Check every line below for the word "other" and give only the number of lines where it appears.

Data extracted from a collection
▶

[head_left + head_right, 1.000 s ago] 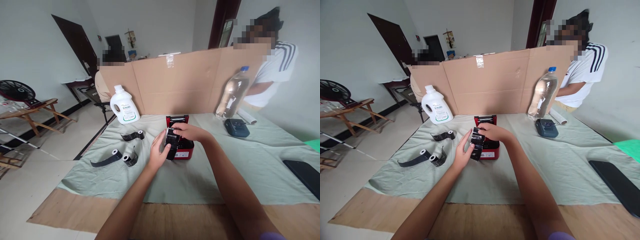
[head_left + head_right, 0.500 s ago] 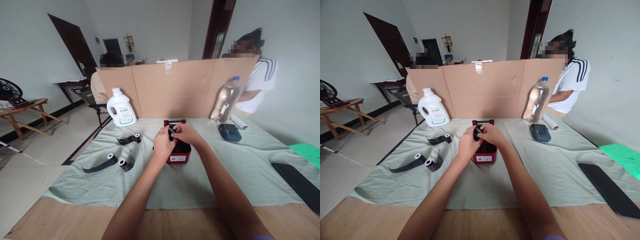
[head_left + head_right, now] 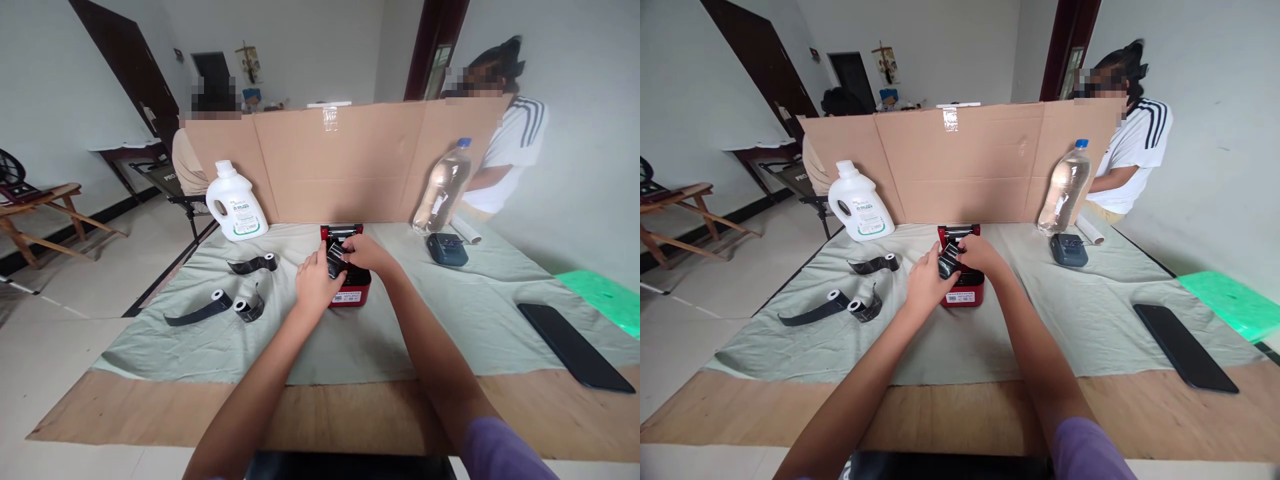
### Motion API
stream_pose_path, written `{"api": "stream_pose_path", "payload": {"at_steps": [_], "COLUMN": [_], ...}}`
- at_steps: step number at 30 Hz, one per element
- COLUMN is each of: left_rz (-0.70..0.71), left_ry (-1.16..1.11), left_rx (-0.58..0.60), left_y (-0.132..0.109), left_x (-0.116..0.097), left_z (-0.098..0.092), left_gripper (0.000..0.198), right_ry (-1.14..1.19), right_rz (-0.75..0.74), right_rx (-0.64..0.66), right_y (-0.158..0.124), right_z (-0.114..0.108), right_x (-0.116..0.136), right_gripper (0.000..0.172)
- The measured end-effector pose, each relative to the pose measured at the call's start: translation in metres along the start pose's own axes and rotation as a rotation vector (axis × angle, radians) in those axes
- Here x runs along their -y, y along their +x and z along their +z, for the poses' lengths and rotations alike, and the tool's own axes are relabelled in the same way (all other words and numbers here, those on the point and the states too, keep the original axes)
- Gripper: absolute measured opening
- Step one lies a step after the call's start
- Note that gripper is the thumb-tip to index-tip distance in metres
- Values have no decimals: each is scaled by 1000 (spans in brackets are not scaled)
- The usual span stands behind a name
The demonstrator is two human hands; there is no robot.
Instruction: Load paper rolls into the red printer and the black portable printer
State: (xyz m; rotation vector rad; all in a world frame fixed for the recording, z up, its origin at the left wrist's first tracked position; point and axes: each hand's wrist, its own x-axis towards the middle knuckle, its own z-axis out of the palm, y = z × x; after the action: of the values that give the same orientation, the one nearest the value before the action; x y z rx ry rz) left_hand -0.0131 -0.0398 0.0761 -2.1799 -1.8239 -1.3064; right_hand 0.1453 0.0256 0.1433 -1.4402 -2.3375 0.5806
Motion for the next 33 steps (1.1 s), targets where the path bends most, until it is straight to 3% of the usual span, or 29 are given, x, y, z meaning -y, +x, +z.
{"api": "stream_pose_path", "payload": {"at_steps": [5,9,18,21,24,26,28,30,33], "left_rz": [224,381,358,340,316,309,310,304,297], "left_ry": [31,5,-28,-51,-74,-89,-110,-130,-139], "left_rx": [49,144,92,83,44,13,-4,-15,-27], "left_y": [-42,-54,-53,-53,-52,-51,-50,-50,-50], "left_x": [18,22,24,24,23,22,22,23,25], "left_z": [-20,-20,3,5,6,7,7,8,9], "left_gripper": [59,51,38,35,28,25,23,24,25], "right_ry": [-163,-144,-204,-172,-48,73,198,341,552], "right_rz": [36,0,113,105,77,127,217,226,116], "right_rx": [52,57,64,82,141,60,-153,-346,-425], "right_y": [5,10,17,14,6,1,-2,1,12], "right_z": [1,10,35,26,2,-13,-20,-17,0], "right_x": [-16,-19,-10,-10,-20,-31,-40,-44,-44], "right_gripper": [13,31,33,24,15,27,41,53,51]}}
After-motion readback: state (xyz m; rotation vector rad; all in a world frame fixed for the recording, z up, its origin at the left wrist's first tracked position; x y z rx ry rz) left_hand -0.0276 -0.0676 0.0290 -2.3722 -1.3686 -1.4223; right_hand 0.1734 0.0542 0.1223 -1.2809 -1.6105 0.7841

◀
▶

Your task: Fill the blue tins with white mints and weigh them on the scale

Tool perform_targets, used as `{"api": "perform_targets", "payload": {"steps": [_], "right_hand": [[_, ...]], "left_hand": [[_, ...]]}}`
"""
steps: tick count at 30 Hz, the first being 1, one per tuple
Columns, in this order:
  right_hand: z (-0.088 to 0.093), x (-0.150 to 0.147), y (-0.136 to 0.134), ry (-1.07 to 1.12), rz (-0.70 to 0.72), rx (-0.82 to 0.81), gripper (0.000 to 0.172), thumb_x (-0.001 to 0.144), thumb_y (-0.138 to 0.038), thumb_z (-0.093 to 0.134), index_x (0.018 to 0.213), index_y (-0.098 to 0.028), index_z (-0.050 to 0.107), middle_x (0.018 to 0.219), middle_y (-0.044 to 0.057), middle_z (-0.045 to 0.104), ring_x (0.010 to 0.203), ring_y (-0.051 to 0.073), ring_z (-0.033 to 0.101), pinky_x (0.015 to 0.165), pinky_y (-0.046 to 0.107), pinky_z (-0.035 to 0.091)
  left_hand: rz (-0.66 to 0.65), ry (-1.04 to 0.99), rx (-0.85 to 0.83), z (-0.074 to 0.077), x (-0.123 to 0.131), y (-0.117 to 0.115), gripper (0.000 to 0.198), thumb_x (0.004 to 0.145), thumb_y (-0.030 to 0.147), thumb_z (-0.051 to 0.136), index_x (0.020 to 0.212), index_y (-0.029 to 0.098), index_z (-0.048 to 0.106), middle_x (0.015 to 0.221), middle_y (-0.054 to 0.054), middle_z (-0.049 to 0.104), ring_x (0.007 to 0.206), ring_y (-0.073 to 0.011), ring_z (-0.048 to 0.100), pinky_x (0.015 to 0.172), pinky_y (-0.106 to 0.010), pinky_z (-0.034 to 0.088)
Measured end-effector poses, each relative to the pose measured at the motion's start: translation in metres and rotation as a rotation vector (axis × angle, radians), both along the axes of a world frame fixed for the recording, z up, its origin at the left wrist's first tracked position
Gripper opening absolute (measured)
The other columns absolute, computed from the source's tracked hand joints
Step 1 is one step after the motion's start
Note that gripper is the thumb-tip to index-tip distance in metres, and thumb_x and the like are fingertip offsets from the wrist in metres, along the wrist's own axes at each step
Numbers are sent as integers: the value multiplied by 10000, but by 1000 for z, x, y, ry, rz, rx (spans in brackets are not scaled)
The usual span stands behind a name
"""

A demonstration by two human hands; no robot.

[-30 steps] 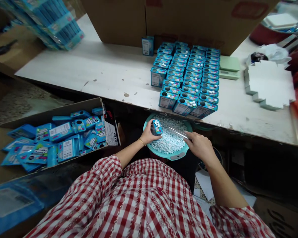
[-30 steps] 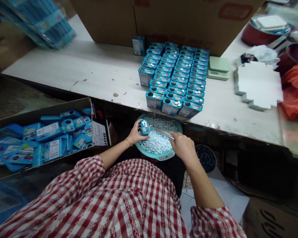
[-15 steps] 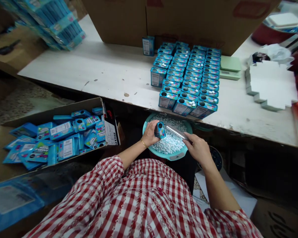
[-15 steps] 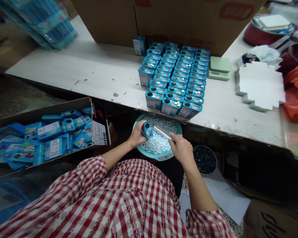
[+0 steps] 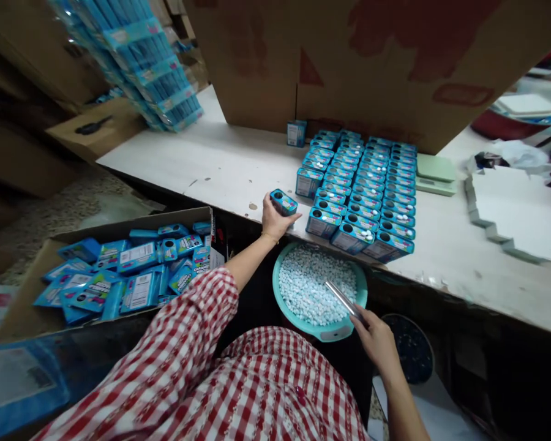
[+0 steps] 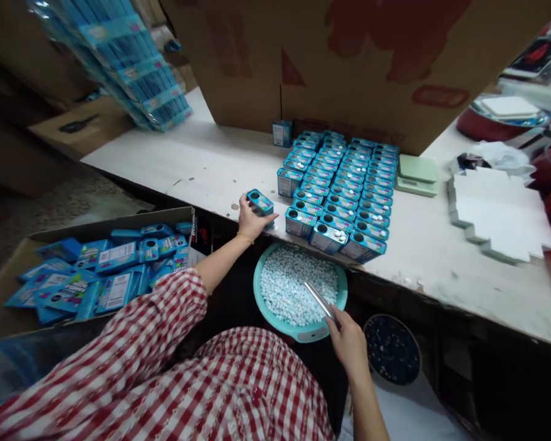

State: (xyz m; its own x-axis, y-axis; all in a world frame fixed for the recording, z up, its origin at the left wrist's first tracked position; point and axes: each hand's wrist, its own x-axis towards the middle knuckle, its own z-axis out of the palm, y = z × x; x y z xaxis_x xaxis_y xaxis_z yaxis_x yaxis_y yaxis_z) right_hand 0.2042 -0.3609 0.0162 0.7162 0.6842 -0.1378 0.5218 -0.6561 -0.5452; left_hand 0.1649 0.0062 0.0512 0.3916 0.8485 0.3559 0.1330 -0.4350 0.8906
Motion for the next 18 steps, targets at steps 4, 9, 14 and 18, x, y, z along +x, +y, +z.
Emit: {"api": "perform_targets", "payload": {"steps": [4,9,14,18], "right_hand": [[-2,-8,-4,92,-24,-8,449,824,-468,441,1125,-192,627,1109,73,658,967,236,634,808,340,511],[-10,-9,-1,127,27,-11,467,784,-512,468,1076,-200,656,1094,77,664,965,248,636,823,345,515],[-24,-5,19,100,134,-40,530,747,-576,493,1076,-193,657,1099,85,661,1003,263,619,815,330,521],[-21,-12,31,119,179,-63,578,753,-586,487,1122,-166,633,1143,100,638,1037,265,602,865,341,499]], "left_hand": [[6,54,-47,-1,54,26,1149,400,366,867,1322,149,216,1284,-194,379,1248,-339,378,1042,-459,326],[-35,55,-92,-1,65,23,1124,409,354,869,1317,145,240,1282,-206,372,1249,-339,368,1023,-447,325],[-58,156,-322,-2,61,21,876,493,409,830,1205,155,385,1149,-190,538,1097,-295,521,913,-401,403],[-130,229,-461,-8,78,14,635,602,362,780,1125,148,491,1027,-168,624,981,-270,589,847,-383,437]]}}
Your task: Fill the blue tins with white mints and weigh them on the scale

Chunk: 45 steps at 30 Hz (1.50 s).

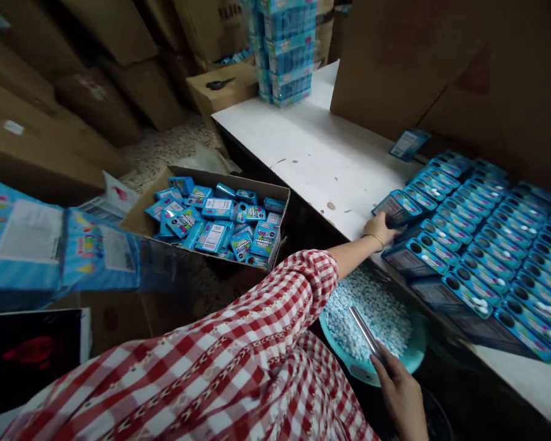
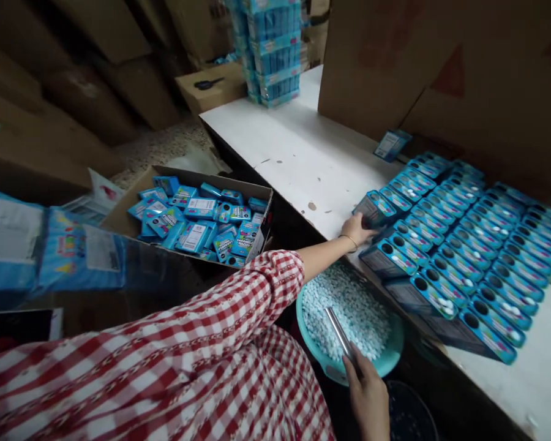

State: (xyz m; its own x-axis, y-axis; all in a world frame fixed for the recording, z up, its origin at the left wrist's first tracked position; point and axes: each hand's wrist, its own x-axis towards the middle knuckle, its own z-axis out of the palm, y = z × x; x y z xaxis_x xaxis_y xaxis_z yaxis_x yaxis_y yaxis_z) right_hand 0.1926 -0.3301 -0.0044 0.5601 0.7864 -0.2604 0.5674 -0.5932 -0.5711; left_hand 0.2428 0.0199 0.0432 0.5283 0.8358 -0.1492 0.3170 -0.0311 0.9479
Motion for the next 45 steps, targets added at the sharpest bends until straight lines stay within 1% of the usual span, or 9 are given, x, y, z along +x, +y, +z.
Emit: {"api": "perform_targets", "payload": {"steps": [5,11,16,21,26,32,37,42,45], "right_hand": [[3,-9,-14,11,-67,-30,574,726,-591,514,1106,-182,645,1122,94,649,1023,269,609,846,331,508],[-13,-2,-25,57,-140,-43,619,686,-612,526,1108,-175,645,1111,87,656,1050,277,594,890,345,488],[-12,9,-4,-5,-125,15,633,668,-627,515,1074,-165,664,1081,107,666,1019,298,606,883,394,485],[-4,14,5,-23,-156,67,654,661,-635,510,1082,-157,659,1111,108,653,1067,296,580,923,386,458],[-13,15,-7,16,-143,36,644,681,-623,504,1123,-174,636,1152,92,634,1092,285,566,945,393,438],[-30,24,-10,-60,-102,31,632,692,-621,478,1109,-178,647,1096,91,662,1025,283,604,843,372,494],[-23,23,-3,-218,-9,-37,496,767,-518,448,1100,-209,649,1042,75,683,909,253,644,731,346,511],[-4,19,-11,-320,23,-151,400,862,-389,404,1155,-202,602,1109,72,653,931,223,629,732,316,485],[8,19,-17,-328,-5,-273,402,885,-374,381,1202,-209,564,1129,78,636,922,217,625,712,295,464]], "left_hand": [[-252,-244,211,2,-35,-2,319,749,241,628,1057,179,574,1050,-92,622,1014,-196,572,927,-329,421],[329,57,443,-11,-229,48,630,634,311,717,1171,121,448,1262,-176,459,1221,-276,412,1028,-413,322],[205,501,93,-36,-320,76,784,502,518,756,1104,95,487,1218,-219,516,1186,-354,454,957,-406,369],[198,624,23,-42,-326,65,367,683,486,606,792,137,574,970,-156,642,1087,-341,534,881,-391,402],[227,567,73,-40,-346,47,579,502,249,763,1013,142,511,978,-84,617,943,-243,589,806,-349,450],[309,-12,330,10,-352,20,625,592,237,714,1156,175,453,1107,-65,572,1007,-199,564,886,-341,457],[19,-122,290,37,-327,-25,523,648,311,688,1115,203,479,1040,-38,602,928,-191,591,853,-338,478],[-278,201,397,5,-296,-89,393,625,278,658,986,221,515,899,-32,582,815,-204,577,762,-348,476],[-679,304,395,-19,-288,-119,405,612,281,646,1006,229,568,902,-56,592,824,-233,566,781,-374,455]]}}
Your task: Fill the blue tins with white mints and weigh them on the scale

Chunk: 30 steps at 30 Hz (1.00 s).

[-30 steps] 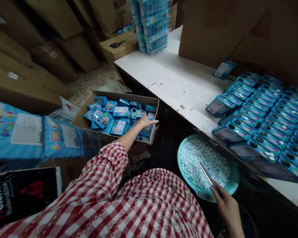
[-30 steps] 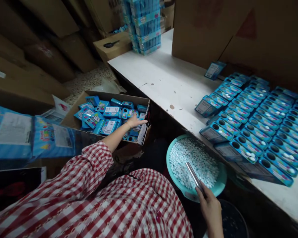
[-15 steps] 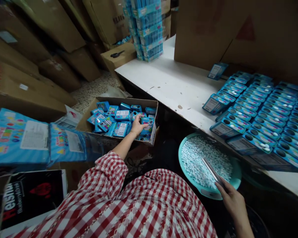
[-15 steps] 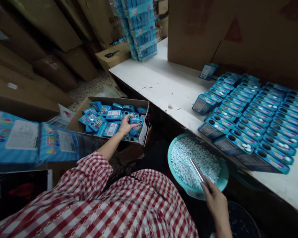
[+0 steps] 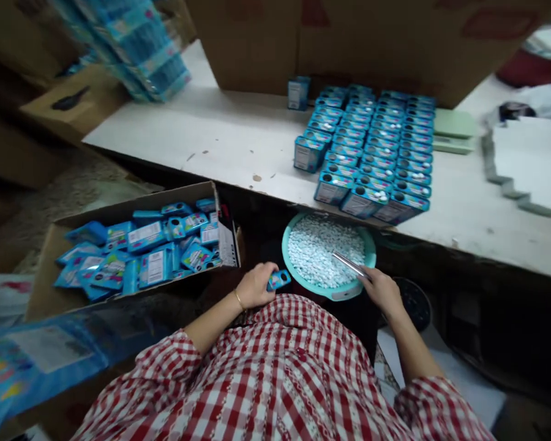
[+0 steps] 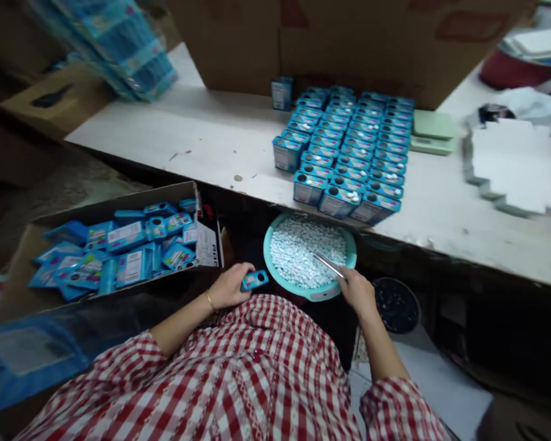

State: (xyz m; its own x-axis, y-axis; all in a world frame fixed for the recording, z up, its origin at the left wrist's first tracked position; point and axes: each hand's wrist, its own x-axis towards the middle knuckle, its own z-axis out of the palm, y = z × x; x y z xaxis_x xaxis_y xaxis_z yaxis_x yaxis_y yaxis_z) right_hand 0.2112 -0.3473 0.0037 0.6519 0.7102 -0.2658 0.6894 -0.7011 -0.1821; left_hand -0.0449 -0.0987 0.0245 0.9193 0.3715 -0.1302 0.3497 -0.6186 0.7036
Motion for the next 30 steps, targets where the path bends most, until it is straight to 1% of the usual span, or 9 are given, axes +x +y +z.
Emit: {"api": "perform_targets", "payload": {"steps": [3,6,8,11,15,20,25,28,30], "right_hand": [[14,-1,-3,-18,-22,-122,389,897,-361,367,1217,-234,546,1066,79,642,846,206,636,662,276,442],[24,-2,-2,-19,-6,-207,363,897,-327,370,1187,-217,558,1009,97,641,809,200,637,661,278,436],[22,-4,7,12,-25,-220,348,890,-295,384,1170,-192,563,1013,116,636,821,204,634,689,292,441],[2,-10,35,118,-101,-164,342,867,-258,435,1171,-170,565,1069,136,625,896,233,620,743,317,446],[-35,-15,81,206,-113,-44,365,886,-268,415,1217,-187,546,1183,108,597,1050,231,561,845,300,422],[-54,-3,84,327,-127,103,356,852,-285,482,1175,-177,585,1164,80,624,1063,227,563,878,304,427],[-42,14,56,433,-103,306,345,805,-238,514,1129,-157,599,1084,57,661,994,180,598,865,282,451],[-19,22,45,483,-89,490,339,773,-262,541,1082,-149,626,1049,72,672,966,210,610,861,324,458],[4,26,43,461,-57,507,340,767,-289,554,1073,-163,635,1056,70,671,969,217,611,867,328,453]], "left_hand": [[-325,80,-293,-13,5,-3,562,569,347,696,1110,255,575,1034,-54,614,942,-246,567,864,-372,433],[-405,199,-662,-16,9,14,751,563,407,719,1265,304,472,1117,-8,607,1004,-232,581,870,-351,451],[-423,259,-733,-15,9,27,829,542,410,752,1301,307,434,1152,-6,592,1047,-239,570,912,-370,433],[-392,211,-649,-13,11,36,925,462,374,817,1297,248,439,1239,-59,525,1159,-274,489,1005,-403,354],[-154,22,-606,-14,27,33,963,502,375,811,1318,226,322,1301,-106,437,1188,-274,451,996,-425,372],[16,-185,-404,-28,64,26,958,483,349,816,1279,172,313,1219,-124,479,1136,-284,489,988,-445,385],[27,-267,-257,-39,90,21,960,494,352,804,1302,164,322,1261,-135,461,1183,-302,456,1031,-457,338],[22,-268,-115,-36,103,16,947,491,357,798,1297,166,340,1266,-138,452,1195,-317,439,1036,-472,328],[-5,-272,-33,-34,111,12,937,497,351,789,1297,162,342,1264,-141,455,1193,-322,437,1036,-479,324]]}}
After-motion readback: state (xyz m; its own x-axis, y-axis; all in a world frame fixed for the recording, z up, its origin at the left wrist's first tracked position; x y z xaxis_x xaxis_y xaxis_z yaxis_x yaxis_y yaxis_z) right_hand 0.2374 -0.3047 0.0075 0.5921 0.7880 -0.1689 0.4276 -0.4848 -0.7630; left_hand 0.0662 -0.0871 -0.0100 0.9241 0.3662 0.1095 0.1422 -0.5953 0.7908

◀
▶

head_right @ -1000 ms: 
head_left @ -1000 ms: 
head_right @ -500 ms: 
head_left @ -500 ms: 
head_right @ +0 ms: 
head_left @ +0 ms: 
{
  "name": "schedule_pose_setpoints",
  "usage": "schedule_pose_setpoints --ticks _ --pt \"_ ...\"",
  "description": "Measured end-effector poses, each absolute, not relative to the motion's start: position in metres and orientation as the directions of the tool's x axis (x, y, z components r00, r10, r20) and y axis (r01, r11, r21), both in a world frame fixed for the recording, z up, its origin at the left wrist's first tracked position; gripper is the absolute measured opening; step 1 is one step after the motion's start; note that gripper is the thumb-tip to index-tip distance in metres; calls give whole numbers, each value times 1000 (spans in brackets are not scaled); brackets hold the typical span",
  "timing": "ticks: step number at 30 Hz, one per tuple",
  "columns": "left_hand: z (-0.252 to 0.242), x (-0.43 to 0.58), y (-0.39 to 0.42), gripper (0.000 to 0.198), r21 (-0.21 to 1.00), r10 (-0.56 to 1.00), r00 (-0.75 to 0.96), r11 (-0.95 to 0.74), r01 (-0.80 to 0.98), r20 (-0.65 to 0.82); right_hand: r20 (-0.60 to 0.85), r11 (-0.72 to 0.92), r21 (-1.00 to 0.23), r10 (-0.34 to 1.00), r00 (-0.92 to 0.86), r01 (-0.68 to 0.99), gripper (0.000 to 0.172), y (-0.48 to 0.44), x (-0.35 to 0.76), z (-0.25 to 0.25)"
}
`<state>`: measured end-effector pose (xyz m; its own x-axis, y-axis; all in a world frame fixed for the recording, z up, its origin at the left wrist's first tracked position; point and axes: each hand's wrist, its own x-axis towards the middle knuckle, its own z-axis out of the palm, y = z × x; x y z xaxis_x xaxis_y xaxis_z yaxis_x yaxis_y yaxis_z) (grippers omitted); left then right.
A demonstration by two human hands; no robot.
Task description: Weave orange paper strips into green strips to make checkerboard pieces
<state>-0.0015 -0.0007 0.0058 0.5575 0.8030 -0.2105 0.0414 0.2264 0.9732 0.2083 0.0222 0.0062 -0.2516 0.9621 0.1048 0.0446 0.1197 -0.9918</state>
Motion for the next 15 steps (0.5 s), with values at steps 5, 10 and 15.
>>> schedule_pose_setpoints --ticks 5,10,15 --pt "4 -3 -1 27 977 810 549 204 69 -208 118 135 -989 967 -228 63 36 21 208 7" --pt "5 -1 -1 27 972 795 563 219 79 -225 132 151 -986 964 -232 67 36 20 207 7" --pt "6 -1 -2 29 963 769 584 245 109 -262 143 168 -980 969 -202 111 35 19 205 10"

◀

_Result of this exercise:_ 2